*ACTIVITY*:
Nothing but the line with "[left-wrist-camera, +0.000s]" and the lines after it, through the end of the records below, is to be repeated, exactly as it is.

[Items from a data source]
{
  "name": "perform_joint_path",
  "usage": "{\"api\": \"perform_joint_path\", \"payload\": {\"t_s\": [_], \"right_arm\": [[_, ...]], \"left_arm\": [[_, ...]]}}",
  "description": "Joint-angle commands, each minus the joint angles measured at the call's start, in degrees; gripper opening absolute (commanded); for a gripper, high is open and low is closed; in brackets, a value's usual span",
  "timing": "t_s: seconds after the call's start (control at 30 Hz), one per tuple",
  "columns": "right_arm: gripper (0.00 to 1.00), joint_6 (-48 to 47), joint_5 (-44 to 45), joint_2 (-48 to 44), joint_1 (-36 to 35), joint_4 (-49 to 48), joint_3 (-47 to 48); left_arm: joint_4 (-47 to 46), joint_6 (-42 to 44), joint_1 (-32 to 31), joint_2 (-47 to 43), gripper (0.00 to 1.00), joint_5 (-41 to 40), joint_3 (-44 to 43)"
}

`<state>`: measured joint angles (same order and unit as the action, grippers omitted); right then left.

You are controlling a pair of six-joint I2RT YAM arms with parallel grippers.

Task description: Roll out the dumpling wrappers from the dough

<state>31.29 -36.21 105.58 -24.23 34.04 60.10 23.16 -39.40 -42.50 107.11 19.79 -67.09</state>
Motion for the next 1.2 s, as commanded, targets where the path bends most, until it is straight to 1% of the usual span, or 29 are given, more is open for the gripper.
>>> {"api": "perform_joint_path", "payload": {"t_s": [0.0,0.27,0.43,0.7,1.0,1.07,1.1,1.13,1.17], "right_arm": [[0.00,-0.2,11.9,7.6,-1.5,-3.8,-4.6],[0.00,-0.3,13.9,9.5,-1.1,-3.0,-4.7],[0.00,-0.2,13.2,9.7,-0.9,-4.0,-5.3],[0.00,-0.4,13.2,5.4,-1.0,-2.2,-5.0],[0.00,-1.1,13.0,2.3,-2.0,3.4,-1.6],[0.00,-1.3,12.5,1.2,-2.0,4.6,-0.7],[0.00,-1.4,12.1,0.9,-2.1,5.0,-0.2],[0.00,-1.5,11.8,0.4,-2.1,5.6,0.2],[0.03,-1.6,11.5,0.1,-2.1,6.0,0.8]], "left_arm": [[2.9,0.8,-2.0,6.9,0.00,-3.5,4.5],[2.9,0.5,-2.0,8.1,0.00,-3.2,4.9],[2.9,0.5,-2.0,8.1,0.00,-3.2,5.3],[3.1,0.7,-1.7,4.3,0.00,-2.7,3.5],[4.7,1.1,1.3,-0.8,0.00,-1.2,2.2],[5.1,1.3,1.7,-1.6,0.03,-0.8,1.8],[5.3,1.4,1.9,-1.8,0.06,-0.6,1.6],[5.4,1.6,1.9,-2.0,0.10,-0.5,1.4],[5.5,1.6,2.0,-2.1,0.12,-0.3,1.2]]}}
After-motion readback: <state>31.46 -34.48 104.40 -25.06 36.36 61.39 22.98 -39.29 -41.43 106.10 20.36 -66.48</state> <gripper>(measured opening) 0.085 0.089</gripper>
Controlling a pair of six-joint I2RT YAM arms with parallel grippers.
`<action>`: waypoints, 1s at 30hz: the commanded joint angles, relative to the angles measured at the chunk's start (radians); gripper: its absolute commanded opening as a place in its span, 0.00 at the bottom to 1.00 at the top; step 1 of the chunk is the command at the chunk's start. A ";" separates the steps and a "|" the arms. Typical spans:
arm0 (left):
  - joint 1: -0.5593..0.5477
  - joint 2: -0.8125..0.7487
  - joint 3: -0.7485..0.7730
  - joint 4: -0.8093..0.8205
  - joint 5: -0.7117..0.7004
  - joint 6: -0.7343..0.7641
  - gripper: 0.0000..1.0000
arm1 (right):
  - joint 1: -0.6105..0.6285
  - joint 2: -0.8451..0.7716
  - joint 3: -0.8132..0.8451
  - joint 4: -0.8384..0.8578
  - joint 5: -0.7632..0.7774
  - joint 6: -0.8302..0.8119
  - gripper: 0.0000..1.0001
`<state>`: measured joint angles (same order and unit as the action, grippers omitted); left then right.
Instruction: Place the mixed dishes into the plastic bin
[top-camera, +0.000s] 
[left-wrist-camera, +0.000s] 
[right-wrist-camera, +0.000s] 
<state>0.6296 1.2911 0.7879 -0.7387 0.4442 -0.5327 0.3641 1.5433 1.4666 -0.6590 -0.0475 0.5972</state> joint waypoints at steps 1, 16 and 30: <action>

*WRITTEN SOLUTION*:
[left-wrist-camera, +0.000s] 
[right-wrist-camera, +0.000s] 
<state>0.6296 1.2911 0.7879 -0.7387 0.4442 -0.5327 0.3641 1.5433 1.4666 -0.6590 -0.0475 0.5972</state> joint waypoints at steps 1, 16 and 30: <action>

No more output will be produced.